▸ **Work request**:
Only the pictures stay out; please return all the entries below exactly as written.

▸ **The data**:
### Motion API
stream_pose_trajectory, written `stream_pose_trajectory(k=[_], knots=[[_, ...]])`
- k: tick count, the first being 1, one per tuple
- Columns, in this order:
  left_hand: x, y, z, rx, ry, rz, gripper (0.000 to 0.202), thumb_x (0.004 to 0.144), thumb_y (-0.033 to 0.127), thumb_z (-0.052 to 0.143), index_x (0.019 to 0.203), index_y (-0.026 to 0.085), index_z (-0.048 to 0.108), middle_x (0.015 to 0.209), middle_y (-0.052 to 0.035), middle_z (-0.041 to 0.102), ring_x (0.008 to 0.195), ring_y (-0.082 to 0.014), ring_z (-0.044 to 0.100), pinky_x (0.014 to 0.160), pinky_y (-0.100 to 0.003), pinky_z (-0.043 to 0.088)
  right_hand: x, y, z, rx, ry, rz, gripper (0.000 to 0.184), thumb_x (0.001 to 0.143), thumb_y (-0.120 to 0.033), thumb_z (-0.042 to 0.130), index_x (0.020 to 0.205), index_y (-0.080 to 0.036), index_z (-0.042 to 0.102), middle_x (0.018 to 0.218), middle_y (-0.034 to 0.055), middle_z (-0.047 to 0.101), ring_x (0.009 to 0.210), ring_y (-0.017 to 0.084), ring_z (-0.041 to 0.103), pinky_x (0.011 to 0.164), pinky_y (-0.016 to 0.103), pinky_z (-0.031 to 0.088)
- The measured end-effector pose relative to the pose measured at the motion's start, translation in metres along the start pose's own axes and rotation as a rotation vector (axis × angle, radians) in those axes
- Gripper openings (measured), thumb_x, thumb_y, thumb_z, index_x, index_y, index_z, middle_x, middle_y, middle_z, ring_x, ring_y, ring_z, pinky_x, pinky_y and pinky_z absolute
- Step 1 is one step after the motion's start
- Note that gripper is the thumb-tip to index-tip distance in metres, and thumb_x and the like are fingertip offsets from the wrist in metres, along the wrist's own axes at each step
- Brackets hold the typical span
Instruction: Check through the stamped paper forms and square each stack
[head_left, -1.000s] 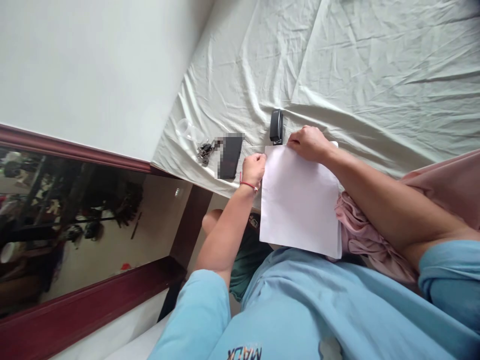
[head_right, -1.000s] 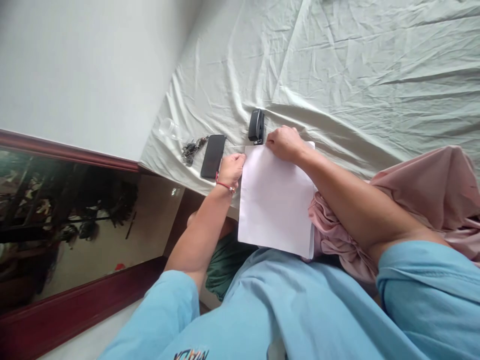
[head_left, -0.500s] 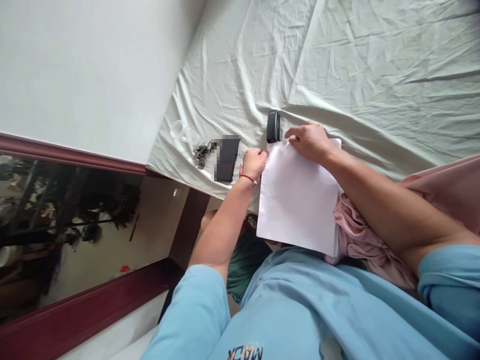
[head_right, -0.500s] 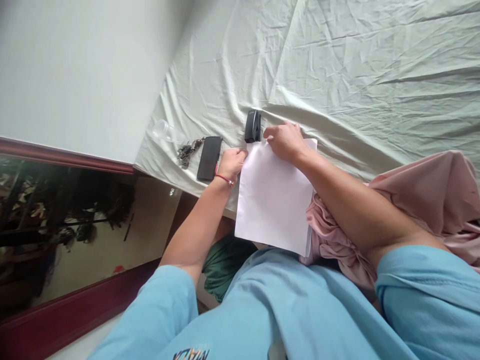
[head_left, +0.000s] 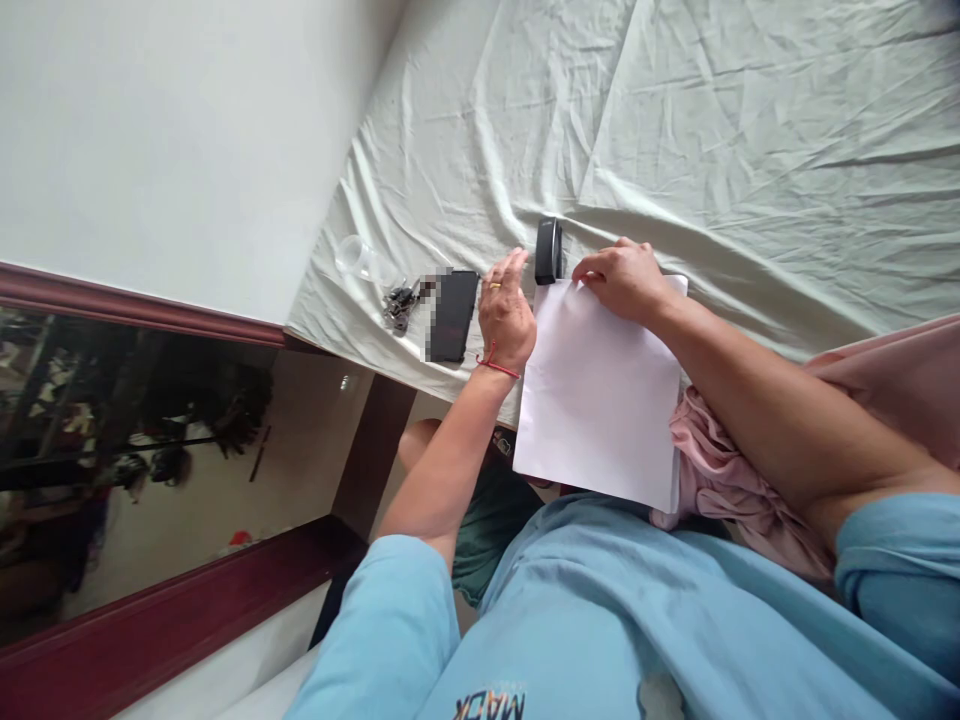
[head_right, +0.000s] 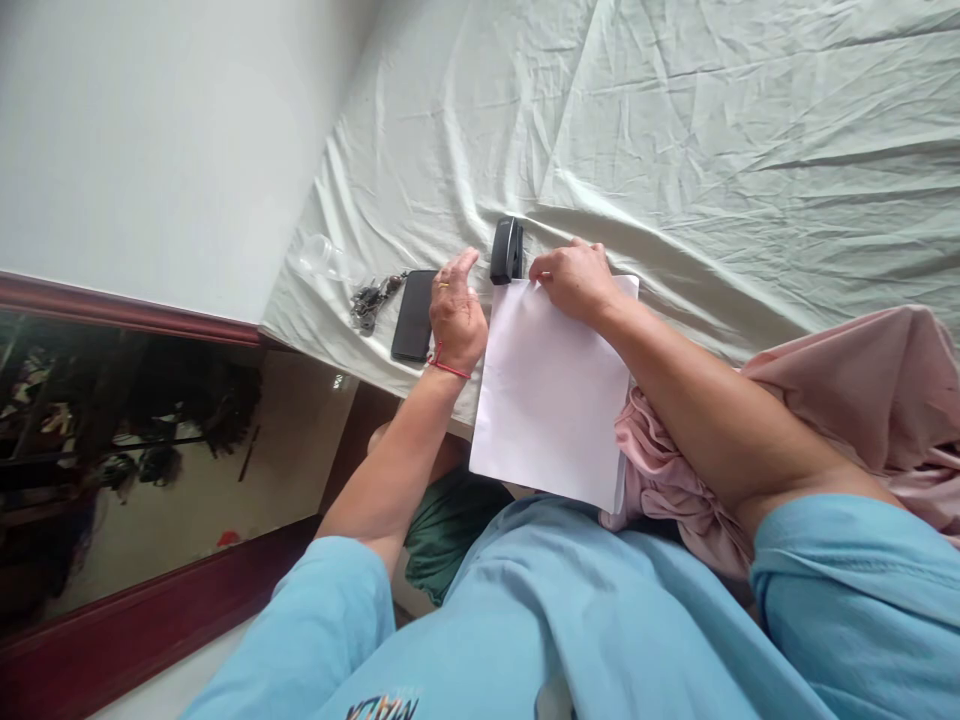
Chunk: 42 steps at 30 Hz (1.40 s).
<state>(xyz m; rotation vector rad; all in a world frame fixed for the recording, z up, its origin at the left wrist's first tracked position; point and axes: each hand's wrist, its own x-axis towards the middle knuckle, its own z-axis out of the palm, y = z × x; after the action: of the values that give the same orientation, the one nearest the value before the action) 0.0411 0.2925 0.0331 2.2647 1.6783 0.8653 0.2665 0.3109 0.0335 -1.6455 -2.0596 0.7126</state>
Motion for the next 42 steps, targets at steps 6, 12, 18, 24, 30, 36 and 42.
stream_pose_trajectory(k=[6,12,18,24,30,36,42], knots=[[0.003,-0.002,-0.001,0.069,-0.212,0.144,0.064,0.097,0.004,0.048,0.153,0.029,0.069,0.167,-0.0068,0.066,0.162,-0.0256,0.055,0.140,-0.053,0.035,-0.001,0.003,0.000,-0.001,-0.007,-0.036,0.035,0.099,-0.019,0.056,0.109,-0.026,0.089,0.114,0.0098,0.086,0.123,0.038,0.062,0.106,0.056,0.038],[0.007,-0.006,-0.009,0.111,-0.253,0.206,0.065,0.097,0.005,0.050,0.153,0.032,0.070,0.164,-0.0044,0.067,0.159,-0.0232,0.059,0.143,-0.056,0.028,-0.002,0.003,-0.002,-0.007,-0.023,-0.050,0.037,0.101,-0.021,0.055,0.115,-0.024,0.089,0.119,0.0121,0.085,0.125,0.040,0.062,0.106,0.055,0.037],[0.011,-0.019,-0.010,0.103,-0.284,0.281,0.063,0.097,0.005,0.050,0.151,0.030,0.072,0.163,-0.0060,0.068,0.157,-0.0229,0.061,0.144,-0.056,0.024,-0.001,0.007,0.000,0.013,-0.010,-0.065,0.038,0.100,-0.024,0.054,0.116,-0.027,0.089,0.117,0.0101,0.085,0.122,0.037,0.062,0.107,0.053,0.036],[0.003,-0.023,0.003,0.066,-0.258,0.247,0.060,0.099,0.007,0.050,0.151,0.028,0.072,0.163,-0.0094,0.068,0.159,-0.0236,0.059,0.145,-0.057,0.019,-0.002,0.005,-0.001,0.003,-0.019,-0.052,0.037,0.101,-0.025,0.055,0.118,-0.026,0.089,0.120,0.0109,0.085,0.126,0.038,0.063,0.109,0.054,0.036],[-0.004,-0.016,0.008,-0.004,-0.250,0.142,0.062,0.097,0.007,0.050,0.151,0.030,0.071,0.164,-0.0086,0.068,0.161,-0.0246,0.057,0.142,-0.059,0.025,-0.005,0.004,0.001,0.011,0.029,-0.049,0.035,0.100,-0.025,0.057,0.116,-0.027,0.088,0.114,0.0099,0.086,0.120,0.037,0.065,0.108,0.053,0.041],[-0.018,-0.012,0.005,-0.116,-0.155,0.067,0.060,0.104,0.017,0.051,0.162,0.029,0.059,0.174,-0.0086,0.058,0.168,-0.0241,0.046,0.142,-0.047,0.032,-0.005,0.004,0.000,0.046,0.062,-0.022,0.043,0.094,-0.022,0.062,0.130,-0.026,0.085,0.103,0.0091,0.083,0.108,0.033,0.069,0.100,0.045,0.047],[-0.082,-0.008,-0.004,-0.175,0.034,-0.219,0.053,0.109,0.035,0.054,0.159,0.018,0.052,0.163,-0.0234,0.062,0.146,-0.0299,0.066,0.116,-0.047,0.061,-0.008,0.004,-0.005,0.104,-0.034,-0.036,0.038,0.092,-0.023,0.066,0.124,-0.023,0.085,0.098,0.0061,0.081,0.086,0.025,0.068,0.086,0.038,0.049]])
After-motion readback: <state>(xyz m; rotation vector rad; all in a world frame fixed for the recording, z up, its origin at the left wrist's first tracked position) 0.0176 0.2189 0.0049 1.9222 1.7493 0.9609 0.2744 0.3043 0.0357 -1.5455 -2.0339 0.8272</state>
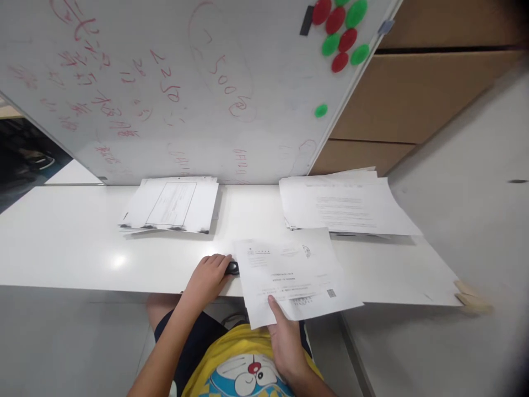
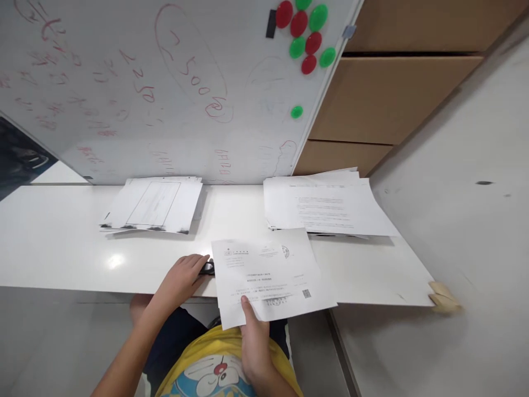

▸ **Problem solution**:
### Motion API
stream_pose_trajectory, written `stream_pose_trajectory(k=[_], knots=[[_, ...]])`
- k: tick count, the first being 1, one per tuple
- Columns, in this order:
  left_hand: x, y, z, rx, ry, rz, gripper (0.000 to 0.202), thumb_x (0.004 to 0.144), thumb_y (-0.033 to 0.127), thumb_z (-0.052 to 0.143), index_x (0.019 to 0.203), index_y (-0.026 to 0.085), index_z (-0.048 to 0.108), middle_x (0.015 to 0.209), middle_y (-0.052 to 0.035), middle_z (-0.041 to 0.102), ring_x (0.008 to 0.195), ring_y (-0.082 to 0.014), ring_z (-0.044 to 0.100), pinky_x (0.014 to 0.160), pinky_y (-0.100 to 0.003), pinky_z (-0.043 to 0.088)
  right_hand: x, y, z, rx, ry, rz, gripper (0.000 to 0.184), thumb_x (0.001 to 0.143), thumb_y (-0.120 to 0.033), thumb_z (-0.042 to 0.130), index_x (0.020 to 0.205), index_y (-0.080 to 0.036), index_z (-0.042 to 0.102), middle_x (0.018 to 0.218), middle_y (-0.034 to 0.055), middle_z (-0.047 to 0.101), ring_x (0.009 to 0.210), ring_y (-0.017 to 0.084), ring_z (-0.041 to 0.103), pinky_x (0.011 to 0.164), pinky_y (-0.016 to 0.103), pinky_z (-0.031 to 0.088)
- The measured end-effector pose relative to the pose measured at the motion's start, translation in metres along the start pose's own axes and rotation as a rotation vector (axis × angle, radians) in those axes
- Gripper openings (measured), thumb_x, thumb_y, thumb_z, index_x, index_y, index_z, middle_x, middle_y, middle_z, ring_x, ring_y, ring_z, pinky_x, pinky_y and pinky_z absolute
- Step 1 is one step after the motion's start
- Note that gripper is the thumb-tip to index-tip distance in metres, and thumb_x and the like are fingertip offsets from the wrist in metres, along the wrist's own axes at each step
- Brackets hold the typical span
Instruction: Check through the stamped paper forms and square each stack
[head_left, -1.000s] 
[head_right, -1.000s] 
[head_left, -0.500s] 
[head_right, -0.500s] 
[head_left, +0.000s] 
[head_right, +0.000s] 
Chunk: 42 steps at 30 Hz (1.40 s).
<state>(xyz m; rotation vector rad; all in a world frame fixed for the recording, z up, its origin at the left wrist's first tracked position; point and axes: each hand's wrist, its own x-axis towards the middle knuckle, its own z-axis out of the palm, y = z × x; after the action: of the values that give the same orientation, the one nearest the value before the action) 0.0411 0.2925 0.0331 2.2647 1.6783 0.8653 0.2665 0.3109 0.0335 -1.6455 -2.0596 0.7126</state>
Motion for the next 42 steps, targets at steps 6, 12, 18, 24, 30, 36 and 42.
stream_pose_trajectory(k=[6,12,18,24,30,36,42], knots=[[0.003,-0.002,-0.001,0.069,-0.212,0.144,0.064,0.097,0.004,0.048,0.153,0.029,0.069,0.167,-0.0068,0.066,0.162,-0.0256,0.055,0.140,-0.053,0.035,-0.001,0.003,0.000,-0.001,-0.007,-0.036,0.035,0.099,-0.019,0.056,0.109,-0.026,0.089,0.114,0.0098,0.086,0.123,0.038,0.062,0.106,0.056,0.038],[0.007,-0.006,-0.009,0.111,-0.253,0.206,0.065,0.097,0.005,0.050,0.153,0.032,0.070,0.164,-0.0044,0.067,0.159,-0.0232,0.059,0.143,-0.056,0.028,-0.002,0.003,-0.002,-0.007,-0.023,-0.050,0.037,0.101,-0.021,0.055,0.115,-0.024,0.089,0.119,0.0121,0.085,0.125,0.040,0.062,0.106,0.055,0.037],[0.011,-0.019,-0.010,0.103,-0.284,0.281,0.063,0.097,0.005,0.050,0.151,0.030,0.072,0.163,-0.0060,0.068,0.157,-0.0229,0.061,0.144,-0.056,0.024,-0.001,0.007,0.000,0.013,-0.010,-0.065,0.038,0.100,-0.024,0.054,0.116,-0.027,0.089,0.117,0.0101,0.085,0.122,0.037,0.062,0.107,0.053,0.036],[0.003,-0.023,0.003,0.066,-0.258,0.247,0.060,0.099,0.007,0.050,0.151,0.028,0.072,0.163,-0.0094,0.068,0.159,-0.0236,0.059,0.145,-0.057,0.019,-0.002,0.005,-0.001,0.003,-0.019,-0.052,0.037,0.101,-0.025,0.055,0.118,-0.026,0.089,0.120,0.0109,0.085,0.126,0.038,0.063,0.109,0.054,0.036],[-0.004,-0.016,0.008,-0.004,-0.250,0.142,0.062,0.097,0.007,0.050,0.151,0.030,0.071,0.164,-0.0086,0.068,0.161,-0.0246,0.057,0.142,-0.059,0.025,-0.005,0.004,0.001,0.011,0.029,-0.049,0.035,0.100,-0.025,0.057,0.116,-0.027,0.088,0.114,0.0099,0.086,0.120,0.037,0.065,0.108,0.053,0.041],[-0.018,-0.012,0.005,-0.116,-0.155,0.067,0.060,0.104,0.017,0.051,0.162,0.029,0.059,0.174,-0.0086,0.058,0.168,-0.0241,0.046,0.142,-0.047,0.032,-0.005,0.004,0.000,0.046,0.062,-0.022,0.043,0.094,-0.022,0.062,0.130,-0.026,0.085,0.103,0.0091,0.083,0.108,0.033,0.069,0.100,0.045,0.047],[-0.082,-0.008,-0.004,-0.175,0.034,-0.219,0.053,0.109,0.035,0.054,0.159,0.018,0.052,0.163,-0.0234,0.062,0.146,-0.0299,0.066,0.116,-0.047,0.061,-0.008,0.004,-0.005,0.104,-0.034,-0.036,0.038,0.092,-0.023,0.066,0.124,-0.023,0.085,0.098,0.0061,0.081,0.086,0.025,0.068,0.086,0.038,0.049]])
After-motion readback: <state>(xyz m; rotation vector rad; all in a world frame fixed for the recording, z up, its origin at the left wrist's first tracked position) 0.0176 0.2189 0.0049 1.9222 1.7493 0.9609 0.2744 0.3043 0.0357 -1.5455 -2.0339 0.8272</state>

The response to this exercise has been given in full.